GIVEN MATERIAL —
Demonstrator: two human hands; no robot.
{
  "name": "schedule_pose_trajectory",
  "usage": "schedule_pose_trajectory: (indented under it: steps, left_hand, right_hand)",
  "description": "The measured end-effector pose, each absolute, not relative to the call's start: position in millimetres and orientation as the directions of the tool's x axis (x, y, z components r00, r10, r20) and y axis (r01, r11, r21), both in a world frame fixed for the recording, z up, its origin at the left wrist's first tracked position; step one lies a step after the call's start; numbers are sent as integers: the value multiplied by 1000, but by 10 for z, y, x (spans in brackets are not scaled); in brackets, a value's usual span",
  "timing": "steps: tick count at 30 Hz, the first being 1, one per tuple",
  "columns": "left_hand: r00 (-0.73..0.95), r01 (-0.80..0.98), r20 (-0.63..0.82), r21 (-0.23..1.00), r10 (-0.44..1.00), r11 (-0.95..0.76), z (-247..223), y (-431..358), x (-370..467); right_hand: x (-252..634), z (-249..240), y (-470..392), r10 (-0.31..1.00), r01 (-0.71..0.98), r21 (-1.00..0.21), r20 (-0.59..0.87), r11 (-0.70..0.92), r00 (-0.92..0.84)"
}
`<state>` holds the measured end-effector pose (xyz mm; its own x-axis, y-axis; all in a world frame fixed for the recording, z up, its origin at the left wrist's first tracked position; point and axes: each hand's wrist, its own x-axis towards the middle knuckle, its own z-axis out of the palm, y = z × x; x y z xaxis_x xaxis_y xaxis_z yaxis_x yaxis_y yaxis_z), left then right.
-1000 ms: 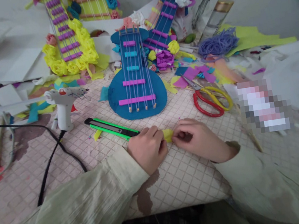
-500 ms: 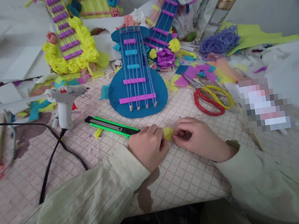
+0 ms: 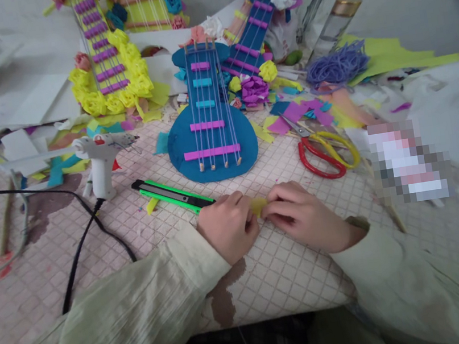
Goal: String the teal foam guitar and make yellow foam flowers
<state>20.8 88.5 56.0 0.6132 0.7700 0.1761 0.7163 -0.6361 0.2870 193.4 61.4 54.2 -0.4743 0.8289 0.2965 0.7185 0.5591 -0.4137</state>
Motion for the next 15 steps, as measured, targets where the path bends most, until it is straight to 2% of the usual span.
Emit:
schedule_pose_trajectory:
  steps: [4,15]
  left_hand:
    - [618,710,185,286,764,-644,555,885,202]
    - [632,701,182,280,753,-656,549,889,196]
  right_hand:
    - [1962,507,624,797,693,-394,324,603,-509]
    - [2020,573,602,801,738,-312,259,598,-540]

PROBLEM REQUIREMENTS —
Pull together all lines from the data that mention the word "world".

EXPECTED ANSWER —
  "description": "The measured end-effector pose, each absolute, not relative to the call's start: position in millimetres and orientation as the directions of the tool's x axis (x, y, z components r00, r10, r20) and y axis (r01, r11, r21), both in a world frame fixed for the recording, z up, its origin at the left wrist's first tracked position; step one lies a step after the call's start; numbers are sent as integers: the value multiplied by 1000, but by 10 for z, y, x (spans in brackets are not scaled); in brackets, a value's usual span",
`<state>` holds the measured end-effector pose (xyz mm; its own x-axis, y-axis; all in a world frame fixed for the recording, z up, its origin at the left wrist's first tracked position; point and axes: each hand's wrist, its own x-axis towards the middle knuckle, its own z-axis out of the palm, y = z × x; x y z xaxis_x xaxis_y xaxis_z yaxis_x yaxis_y yaxis_z), left then right.

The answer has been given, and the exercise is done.